List every line in this data where the string "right" occurs.
*** Opening of GIVEN DATA ***
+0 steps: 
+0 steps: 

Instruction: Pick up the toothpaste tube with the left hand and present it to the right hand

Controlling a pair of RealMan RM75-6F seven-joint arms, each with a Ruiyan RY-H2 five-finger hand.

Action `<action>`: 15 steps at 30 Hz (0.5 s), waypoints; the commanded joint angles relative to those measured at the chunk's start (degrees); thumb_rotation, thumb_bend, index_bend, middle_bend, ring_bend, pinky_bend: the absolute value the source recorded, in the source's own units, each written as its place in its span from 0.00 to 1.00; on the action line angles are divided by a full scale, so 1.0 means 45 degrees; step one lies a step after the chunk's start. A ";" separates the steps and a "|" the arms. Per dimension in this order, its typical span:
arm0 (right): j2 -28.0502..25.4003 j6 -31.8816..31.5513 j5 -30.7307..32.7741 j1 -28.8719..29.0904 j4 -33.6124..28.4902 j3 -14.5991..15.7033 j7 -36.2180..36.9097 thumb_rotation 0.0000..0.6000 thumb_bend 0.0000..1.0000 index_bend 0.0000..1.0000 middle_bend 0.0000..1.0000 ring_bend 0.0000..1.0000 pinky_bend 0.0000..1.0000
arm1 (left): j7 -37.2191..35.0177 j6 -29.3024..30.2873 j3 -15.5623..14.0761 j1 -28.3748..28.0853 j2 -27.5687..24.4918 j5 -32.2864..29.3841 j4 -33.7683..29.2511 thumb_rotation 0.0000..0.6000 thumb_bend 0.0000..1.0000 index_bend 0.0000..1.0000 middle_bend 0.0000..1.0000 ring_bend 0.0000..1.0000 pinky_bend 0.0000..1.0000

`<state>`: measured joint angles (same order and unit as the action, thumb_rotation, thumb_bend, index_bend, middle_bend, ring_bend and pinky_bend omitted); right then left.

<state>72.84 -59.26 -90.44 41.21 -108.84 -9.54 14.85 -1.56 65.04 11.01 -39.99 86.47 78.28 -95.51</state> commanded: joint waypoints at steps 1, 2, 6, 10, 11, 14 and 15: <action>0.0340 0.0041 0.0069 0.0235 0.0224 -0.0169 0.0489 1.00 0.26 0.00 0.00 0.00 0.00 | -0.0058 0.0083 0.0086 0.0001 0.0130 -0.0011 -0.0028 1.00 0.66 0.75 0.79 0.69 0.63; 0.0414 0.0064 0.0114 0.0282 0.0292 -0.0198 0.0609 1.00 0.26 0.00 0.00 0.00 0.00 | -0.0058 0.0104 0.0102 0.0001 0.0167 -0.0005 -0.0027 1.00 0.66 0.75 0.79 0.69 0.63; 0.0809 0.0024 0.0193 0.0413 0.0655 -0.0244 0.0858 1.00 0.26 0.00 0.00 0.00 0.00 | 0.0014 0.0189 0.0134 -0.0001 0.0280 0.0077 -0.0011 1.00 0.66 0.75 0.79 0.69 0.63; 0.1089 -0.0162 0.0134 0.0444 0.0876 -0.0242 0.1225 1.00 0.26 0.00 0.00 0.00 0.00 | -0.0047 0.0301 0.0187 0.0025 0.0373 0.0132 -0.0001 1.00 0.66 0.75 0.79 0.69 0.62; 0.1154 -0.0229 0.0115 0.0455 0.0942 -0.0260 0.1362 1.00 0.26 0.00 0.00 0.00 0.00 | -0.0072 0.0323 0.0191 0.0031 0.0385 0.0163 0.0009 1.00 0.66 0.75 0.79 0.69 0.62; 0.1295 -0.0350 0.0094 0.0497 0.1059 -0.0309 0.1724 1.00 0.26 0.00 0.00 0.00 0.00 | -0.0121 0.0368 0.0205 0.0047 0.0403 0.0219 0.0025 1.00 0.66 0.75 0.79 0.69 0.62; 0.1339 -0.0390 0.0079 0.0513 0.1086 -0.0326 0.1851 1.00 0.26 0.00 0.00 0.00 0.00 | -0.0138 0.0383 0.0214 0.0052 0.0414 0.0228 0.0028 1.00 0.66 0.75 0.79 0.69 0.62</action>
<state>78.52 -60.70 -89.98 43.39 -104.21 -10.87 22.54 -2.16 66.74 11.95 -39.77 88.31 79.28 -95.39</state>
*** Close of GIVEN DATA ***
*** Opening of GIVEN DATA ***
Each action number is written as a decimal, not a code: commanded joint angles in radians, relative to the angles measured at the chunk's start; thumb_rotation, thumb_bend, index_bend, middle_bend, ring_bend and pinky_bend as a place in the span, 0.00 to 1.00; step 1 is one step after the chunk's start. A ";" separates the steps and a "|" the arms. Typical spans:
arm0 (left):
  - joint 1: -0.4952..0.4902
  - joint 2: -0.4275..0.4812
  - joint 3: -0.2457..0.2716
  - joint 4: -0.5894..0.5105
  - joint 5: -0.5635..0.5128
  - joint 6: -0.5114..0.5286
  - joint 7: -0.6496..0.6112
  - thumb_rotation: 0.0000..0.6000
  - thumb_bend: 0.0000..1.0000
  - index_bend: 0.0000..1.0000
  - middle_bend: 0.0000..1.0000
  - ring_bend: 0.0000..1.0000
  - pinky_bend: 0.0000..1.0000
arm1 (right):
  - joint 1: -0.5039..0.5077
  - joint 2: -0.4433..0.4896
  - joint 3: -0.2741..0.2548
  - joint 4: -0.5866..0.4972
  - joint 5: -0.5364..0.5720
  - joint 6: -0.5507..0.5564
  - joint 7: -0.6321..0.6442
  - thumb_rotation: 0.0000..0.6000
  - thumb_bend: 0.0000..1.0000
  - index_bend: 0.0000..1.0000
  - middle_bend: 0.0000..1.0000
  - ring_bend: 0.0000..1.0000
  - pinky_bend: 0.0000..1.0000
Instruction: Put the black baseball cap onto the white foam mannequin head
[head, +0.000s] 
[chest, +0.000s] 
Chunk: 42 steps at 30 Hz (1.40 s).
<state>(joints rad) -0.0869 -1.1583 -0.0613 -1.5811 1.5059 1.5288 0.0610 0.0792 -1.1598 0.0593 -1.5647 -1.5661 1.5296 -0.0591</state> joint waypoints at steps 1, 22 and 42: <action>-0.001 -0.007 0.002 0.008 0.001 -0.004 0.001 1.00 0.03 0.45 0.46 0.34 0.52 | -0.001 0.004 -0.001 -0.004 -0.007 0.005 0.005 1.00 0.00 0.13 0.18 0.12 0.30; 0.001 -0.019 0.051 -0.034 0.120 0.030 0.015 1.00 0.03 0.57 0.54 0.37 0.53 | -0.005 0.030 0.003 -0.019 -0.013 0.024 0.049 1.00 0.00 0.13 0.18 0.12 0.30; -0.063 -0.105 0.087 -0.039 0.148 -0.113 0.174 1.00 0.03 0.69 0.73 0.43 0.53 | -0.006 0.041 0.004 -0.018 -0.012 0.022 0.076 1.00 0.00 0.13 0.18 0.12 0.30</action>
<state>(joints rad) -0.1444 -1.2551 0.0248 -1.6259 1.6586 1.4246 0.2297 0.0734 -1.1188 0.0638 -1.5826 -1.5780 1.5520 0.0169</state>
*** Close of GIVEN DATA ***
**ANSWER TO THE EXERCISE**
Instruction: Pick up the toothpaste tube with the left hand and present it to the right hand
arm0 (right): j2 -28.0502..25.4003 j6 -31.8816..31.5513 j5 -30.7307..32.7741 j1 -28.8719..29.0904 j4 -33.6124..28.4902 j3 -14.5991..15.7033 j7 -36.2180..36.9097 thumb_rotation 0.0000..0.6000 thumb_bend 0.0000..1.0000 index_bend 0.0000..1.0000 middle_bend 0.0000..1.0000 ring_bend 0.0000..1.0000 pinky_bend 0.0000..1.0000
`<state>`: measured joint angles (same order and unit as the action, thumb_rotation, thumb_bend, index_bend, middle_bend, ring_bend and pinky_bend omitted); right then left.
arm1 (right):

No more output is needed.